‘The combination of Saft and Total will enable Saft to become the Group’s spearhead in electricity storage’, said Patrick Pouyanné, Chairman and CEO of Total. ‘The acquisition of Saft is part of Total’s ambition to accelerate its development in the fields of renewable energy and electricity, initiated in 2011 with the acquisition of SunPower. Saft’s renowned technological know-how and unique expertise have allowed it to develop innovative and competitive solutions for its clients. It will notably allow us to complement our portfolio with electricity storage solutions, a key component of the future growth of renewable energy. This transaction will also enable Saft, its management and employees to benefit from Total’s technical, industrial, commercial and financial support. In addition, this transaction will enable Saft to successfully accelerate its development.’
This is yet more evidence of Total’s stated goal of shifting away from oil and gas production, especially when considered alongside their announcement in February that they don’t intend to reach FID on any projects this year. Here’s what I reckon is happening.
The recent protests in France, which have brought most transport to a standstill and left filling stations empty due to the refinery workers having walked out, are over labour reforms which are pretty minor by the measure of most developed countries (albeit less -publicised proposals would severely hamper the unions’ ability to incite industry-wide unrest, and would allow companies to consult with all employees, not just the unionised ones). The CGT union is the main force behind the strikes, and seems to be a throwback to the days when the Soviet Union was still going strong and a good half of the world’s idiots thought Communism was a viable system of government. Yet despite the CGT representing a small minority of the French population, they appear to have plenty of support:
The survey carried out on Thursday and Friday showed that 54 percent of French people interviewed were against the protests. The same number backed the protests in May. Only 45 percent currently support the protest movement, BVA said.
The poll showed 29 percent wanted the government to maintain the bill, which aims to make hiring and firing easier, in an attempt to get stubbornly high unemployment falling, with presidential elections a year away. The same percentage want the bill withdrawn, while 41 percent want a negotiated solution.
45% of the population support the protests, while only 29% support the bill. Unless those figures are really <15% and >80%, France as a country is fucked. The issue here is fairly obvious: French people think the primary purpose of a company is to employ French people. The provision of a useful service may come in at a distant second, but it is likely to be a mystery to most of them that a company’s owners expect a return on their capital invested.
Total clearly understands that investors expect a return on their investment which is why they’ve pulled out all the stops to maintain the dividend. But they are also aware that the general public will not allow them to shed jobs, and so have refrained from engaging in the sort of axe-swinging carried out by the rest of the industry. At some point, unless oil prices rise far higher than anyone is expecting, maintaining these two positions simultaneously will become impossible and one of them will have to give. And Total being a French national champion, have a guess – in a choice between investors or unionised employees – which is going to be handed the shitty end of the stick. Uh-huh.
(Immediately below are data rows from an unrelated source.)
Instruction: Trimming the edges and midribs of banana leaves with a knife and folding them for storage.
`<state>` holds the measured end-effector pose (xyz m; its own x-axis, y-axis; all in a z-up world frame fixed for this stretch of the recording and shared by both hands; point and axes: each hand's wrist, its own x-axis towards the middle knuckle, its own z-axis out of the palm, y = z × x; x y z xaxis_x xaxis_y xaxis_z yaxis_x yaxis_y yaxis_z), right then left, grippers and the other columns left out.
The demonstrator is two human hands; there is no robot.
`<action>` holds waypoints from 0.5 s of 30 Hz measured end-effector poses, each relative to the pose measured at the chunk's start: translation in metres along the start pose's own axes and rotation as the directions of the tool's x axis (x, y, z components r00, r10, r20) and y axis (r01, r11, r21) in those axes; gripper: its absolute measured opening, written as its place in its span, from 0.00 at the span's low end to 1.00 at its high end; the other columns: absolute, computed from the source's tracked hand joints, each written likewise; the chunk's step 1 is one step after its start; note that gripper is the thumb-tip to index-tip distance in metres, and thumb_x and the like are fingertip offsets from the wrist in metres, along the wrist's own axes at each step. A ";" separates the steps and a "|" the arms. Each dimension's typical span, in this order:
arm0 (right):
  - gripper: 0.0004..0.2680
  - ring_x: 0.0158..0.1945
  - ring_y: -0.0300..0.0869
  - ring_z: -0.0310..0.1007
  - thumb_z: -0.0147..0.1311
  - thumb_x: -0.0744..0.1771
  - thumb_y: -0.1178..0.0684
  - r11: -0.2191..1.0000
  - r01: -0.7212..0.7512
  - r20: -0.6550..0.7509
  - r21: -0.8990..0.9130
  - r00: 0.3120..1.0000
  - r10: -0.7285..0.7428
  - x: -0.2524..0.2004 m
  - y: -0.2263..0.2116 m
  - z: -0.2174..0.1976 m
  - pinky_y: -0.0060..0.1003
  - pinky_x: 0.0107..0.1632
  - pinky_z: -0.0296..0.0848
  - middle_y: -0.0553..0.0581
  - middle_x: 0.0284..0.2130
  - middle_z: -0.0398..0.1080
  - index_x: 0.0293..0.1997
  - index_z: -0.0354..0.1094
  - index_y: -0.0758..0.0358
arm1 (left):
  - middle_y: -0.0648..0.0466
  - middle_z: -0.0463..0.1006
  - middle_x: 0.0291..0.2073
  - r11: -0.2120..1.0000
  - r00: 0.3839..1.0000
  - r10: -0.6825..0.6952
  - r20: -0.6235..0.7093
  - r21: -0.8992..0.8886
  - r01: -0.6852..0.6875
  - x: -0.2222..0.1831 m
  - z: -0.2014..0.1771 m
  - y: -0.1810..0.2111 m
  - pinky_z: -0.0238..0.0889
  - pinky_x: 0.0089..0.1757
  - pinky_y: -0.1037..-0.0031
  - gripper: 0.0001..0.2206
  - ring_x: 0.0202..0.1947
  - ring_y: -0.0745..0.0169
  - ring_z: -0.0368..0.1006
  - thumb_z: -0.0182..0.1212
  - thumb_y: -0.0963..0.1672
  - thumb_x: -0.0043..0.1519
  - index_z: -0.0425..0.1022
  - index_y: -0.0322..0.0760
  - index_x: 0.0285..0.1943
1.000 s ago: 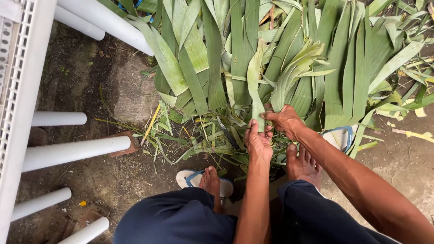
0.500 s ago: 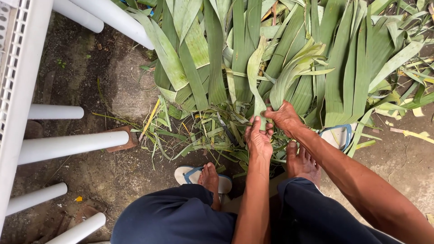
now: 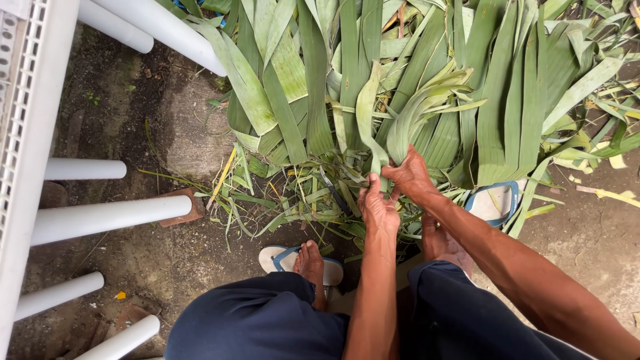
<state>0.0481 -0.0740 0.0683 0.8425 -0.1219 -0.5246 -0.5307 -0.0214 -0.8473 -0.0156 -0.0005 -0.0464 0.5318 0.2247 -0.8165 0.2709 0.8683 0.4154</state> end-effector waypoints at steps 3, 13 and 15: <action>0.14 0.31 0.37 0.71 0.70 0.58 0.61 0.998 0.032 -0.001 0.056 0.999 -0.032 0.010 0.006 -0.002 0.33 0.32 0.75 0.53 0.28 0.69 0.43 0.67 0.63 | 0.52 0.80 0.45 1.000 1.000 -0.020 0.007 -0.003 0.020 -0.046 0.036 0.032 0.75 0.43 0.64 0.13 0.45 0.57 0.77 0.70 0.48 0.62 0.72 0.46 0.50; 0.10 0.25 0.34 0.63 0.65 0.61 0.59 0.983 0.040 -0.210 0.178 0.978 -0.002 0.030 -0.036 0.002 0.37 0.24 0.65 0.51 0.26 0.66 0.42 0.69 0.63 | 0.45 0.82 0.36 0.976 0.991 0.069 0.118 0.197 -0.091 -0.078 0.048 0.057 0.52 0.16 0.89 0.12 0.16 0.77 0.66 0.62 0.49 0.68 0.75 0.36 0.49; 0.08 0.19 0.34 0.59 0.62 0.63 0.56 0.967 0.096 -0.328 0.235 0.945 -0.014 0.052 -0.043 -0.005 0.34 0.22 0.61 0.48 0.21 0.65 0.42 0.67 0.59 | 0.45 0.82 0.34 0.954 0.984 0.115 0.138 0.260 -0.148 -0.071 0.038 0.053 0.47 0.16 0.92 0.12 0.15 0.80 0.62 0.59 0.49 0.69 0.76 0.37 0.52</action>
<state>0.1140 -0.0848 0.0782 0.7731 -0.4400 -0.4569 -0.4111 0.2010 -0.8892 -0.0081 0.0126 0.0484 0.6651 0.2595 -0.7002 0.3886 0.6804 0.6214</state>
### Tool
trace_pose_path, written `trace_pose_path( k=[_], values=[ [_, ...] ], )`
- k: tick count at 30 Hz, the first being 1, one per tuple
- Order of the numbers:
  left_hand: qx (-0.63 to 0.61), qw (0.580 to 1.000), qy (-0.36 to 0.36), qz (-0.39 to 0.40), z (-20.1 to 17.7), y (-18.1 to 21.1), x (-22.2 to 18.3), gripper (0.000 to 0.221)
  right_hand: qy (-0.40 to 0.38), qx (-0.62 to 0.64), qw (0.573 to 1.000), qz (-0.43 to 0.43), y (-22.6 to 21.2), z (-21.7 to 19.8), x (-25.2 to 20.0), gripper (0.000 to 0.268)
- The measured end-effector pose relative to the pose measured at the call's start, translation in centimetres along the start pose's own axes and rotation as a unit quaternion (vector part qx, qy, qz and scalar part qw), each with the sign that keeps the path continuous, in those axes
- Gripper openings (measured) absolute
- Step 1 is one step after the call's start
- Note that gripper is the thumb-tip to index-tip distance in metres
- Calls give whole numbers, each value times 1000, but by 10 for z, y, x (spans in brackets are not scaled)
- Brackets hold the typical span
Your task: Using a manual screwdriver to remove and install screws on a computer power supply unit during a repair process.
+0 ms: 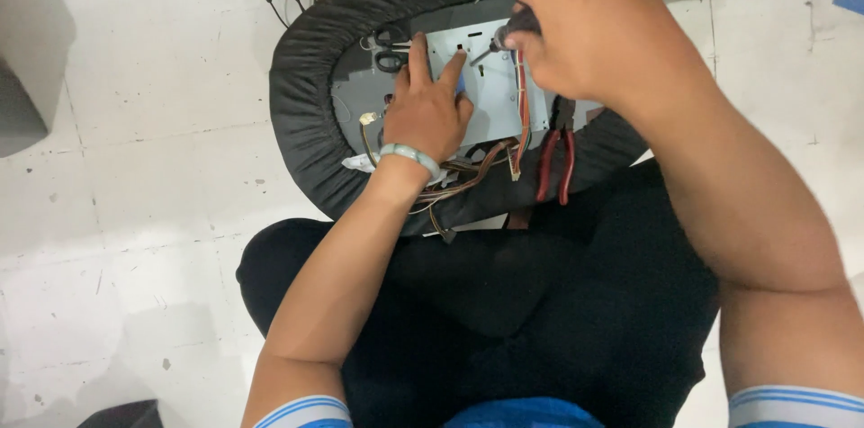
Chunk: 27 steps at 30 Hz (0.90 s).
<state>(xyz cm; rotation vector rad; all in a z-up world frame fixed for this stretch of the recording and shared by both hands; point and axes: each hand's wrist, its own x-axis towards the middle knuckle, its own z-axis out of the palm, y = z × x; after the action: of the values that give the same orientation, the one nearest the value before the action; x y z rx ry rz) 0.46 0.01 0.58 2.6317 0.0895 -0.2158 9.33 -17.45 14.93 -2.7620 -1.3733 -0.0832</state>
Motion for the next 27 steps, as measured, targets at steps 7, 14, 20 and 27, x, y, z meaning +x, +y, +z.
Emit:
trace_pose_path(
  k=[7, 14, 20, 27],
  values=[
    [-10, 1000, -5, -2, 9, -7, -2, 57, -265, -327, 907, -32, -24, -14, 38, 14],
    [42, 999, 8, -17, 22, -5, 6, 60, -282, -351, 889, -77, -40, -8, 73, 19],
    [19, 999, -23, -17, 12, -1, 4, 59, -380, -237, 889, 96, -68, -16, 92, 25],
    [20, 999, -46, -12, 6, -3, 4, 61, -328, -290, 898, 41, -64, 0, 86, 13]
  ],
)
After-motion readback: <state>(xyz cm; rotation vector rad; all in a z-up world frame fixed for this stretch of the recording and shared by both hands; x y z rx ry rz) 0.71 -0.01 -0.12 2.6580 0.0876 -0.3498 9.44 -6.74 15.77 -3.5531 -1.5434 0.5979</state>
At this point I’m going to repeat myself:
Patrick Pouyanne, being well-versed in French politics, is therefore attempting to position the company such that it is viewed as an integral part of a green, sustainable, responsible French societal landscape whereby what is good for Total is also good for France and the rest of the world. Then when the time comes for Total to beg the government for French taxpayers’ cash or state favours, as seemingly every other large French industry eventually does, it will be all the more easy to justify.
Patrick Pouyanne was first a politician, and later got parachuted into Total in a senior position. Bear in mind that he found himself CEO only because of Christophe de Margerie’s untimely death, and it’s not too hard to envisage a scenario whereby a centre-right government gains power in the elections next year and Pouyanne is made Minister of Energy. From there it’s simply a matter of throwing everything in the lap of a new CEO, bringing Total closer to the government bosom where jobs are protected, taxpayer cash is injected where required “for the good of France”, and the investors can go whistle.